Smoking in Pregnancy

Smoking in pregnancy is one of the largest avoidable causes of stillbirth and serious adverse pregnancy outcomes. Every puff of a cigarette has an immediate effect on your baby. Carbon monoxide from smoking replaces some of the oxygen in your blood, which then reduces the amount of oxygen going to the baby through the umbilical cord. Smoking also affects how the placenta is formed, reducing nutrients passed onto your baby.

Smoking in pregnancy is associated with many complications such as an increased risk of ectopic pregnancy, miscarriage, preterm birth, low birth weight, and abnormalities in the baby such as a cleft pallet. Babies born to mothers who smoked during pregnancy or are exposed to second hand smoke are also at greater risk of sudden unexpected death in infancy (SUDI), impaired or slow growth and development, and diseases later in life such as breathing problems, heart disease, diabetes, and obesity.

While quitting at any time in pregnancy gives your baby a better chance of health, quitting early on in pregnancy is best. Quitting within the first three month of pregnancy reduces the risk of complications such as preterm birth, low birth weight and decreases the risk of stillbirth.

Vaping in Pregnancy

Vapes are popular within Australia, especially amongst young people. Many people believe that vaping is less of a risk when compared to smoking cigarettes.
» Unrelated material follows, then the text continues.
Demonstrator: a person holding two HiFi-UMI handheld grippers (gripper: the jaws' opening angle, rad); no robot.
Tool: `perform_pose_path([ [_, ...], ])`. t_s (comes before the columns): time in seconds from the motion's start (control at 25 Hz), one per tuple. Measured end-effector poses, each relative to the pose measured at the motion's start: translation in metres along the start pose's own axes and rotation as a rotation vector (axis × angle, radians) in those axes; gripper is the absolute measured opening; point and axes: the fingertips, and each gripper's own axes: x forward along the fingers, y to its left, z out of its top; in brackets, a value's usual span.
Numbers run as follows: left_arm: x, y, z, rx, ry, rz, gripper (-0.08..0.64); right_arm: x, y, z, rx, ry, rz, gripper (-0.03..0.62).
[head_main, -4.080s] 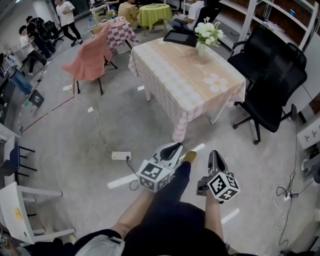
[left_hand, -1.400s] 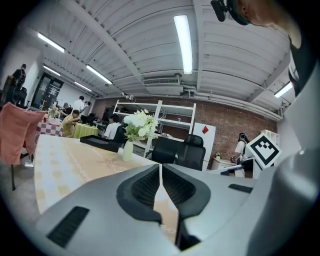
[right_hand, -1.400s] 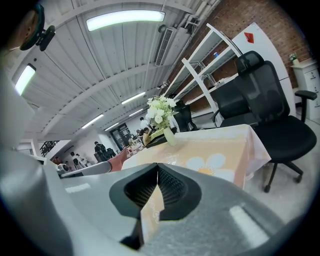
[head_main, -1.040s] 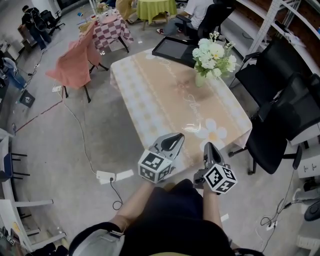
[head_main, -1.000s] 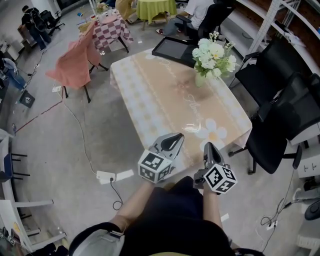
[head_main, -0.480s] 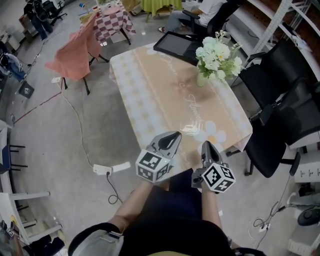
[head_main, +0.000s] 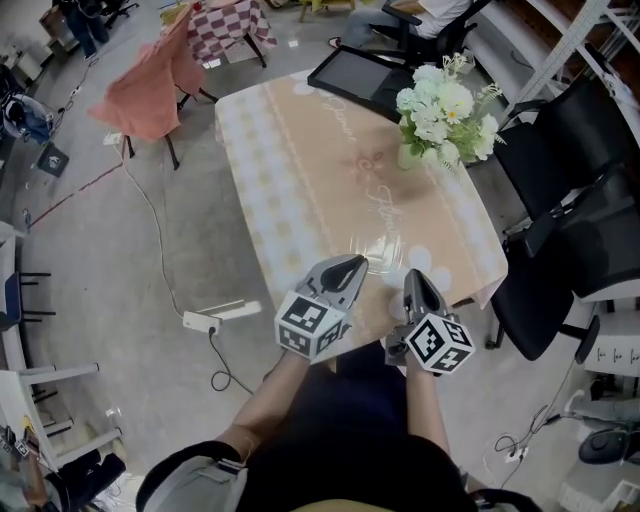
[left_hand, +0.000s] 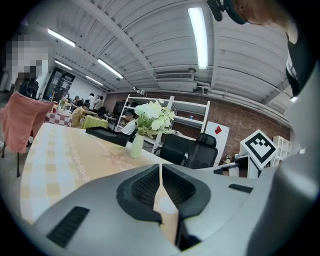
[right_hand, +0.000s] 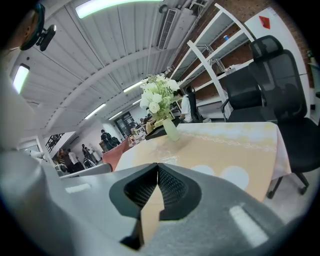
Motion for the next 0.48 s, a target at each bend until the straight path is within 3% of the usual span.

While vaping does not have the same harmful carbon monoxide effects of smoking, it can still cause harm to yourself and your baby.

There is some evidence that vaping during pregnancy may affect your baby’s development in a similar way as tobacco.
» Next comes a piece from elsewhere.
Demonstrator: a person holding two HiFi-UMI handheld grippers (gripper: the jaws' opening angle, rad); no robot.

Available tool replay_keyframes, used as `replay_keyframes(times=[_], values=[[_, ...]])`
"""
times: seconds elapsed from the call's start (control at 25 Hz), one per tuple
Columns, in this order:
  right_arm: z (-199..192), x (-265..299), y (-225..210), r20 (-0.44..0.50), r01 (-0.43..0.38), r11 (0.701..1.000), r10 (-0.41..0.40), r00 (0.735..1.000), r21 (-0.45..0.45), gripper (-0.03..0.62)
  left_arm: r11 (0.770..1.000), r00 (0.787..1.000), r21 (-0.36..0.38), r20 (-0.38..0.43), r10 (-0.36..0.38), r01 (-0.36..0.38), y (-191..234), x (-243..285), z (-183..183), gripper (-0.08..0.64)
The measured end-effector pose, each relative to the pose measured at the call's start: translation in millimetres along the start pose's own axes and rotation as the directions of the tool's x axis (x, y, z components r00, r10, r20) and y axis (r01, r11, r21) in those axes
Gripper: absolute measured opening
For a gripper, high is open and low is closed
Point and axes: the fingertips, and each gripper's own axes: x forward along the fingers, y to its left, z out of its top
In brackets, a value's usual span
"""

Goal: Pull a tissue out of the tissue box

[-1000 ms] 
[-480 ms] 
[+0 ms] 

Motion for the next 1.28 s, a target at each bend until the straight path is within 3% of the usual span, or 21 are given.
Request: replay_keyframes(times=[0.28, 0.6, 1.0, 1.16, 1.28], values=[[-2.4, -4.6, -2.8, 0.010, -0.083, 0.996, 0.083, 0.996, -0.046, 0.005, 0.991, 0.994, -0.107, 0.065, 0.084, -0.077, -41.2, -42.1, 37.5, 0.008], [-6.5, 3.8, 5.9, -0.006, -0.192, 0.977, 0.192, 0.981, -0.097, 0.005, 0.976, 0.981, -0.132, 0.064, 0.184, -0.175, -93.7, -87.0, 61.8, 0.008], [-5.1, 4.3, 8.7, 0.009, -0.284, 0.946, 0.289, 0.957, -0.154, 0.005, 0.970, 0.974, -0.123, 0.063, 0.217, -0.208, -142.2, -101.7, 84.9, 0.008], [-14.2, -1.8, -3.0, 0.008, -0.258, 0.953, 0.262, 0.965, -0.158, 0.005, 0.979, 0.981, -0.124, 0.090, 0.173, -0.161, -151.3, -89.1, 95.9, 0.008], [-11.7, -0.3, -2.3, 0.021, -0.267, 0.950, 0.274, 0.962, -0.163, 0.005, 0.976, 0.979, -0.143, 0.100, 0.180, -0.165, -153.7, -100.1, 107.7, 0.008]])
  • Nicotine in vapes is still passed easily to your baby through the umbilical cord and placenta in the same way when using tobacco
  • The vapour that is breathed out when using vapes contain harmful chemicals and substances such as metals and formaldehyde which are harmful to your baby.
  • Using vapes in late pregnancy has been shown to increase the risk of your baby being born with a low birthweight. Low birth weight is linked with ongoing issues such as slower growth and development and increase risk of getting sick.
  • Babies born to mothers who vaped in pregnancy had slow development of motor function and decreased ability to calm down if upset when compared to babies whose mothers did not smoke or vape.
  • In some animal studies where mothers have been exposed to vaping, babies receive less oxygen and there were changes in the development of major organs which lead to heart and lung problems later in life.
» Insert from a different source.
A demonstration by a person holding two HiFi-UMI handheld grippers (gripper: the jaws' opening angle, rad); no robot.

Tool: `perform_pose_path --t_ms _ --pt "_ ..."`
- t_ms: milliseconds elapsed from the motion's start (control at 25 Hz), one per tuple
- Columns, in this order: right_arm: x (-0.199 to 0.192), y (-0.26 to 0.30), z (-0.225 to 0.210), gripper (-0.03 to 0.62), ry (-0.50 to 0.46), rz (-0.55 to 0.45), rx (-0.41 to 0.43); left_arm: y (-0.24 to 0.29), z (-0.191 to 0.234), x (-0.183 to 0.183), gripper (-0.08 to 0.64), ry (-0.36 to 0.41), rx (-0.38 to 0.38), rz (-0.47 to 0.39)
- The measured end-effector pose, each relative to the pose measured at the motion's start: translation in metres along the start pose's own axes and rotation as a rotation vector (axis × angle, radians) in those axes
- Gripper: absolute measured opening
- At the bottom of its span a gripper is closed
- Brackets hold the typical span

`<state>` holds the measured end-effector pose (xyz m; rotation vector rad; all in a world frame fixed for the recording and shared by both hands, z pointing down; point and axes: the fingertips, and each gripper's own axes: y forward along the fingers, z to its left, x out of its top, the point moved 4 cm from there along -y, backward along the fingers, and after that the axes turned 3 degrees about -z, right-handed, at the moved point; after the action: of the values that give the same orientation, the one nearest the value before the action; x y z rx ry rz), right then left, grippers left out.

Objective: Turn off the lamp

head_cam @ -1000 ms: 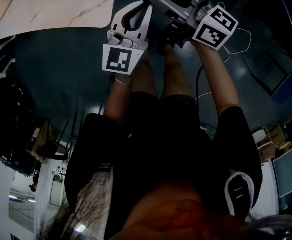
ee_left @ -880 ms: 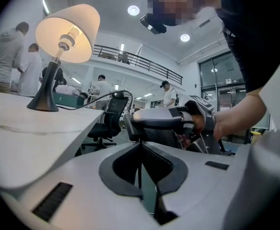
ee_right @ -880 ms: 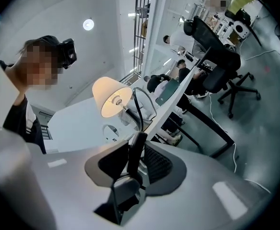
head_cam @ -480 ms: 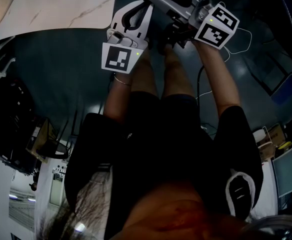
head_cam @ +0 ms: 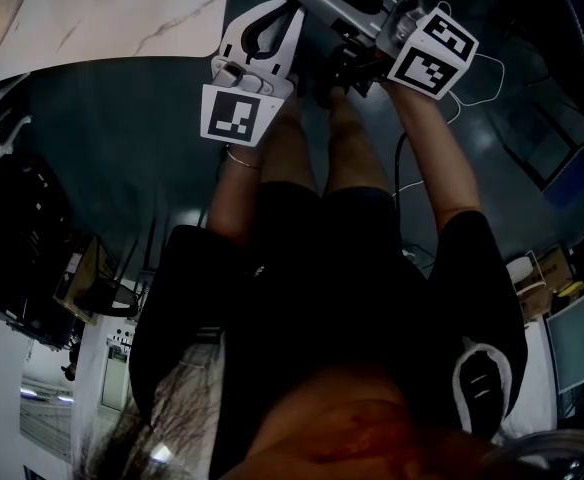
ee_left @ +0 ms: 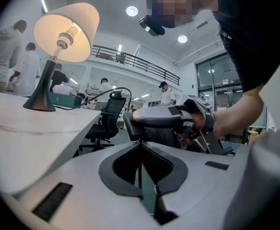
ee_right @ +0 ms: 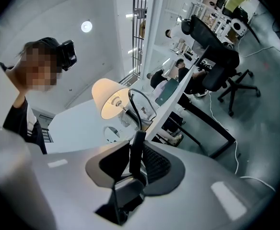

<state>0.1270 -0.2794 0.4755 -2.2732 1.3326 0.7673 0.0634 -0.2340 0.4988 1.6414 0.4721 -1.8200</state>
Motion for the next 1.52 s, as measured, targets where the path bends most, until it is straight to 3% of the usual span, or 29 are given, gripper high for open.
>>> perform_pose_path --t_ms 1000,1520 --pt "-0.007 -0.003 -0.006 0.069 0.109 -0.029 -0.012 0.0 -0.002 -0.01 0.012 0.006 -0.022 0.014" --pt "-0.006 -0.007 -0.013 0.094 0.144 -0.064 -0.012 0.0 -0.004 -0.009 0.012 -0.002 -0.035 0.024"
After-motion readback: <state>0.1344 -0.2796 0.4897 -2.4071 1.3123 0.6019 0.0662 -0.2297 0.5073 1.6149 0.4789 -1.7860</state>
While some people switch to vaping to help them quit smoking cigarettes, the Therapeutic Goods Administration (TGA) is yet to approve vapes as a quit smoking tool. There is concern that vapes can vary in quality and product design, making it difficult to determine how much nicotine is delivered within each device. Many vaping devices can be modified to deliver higher and more harmful levels of nicotine, also producing more toxic chemicals which are inhaled in the vape cloud.

Your midwife, GP or obstetrician can help if you are thinking about quitting cigarettes or vaping.

The most common counselling service for pregnant women is Quitline, which is staffed by specially trained counsellors who will support you in trying to quit - not make you feel guilty.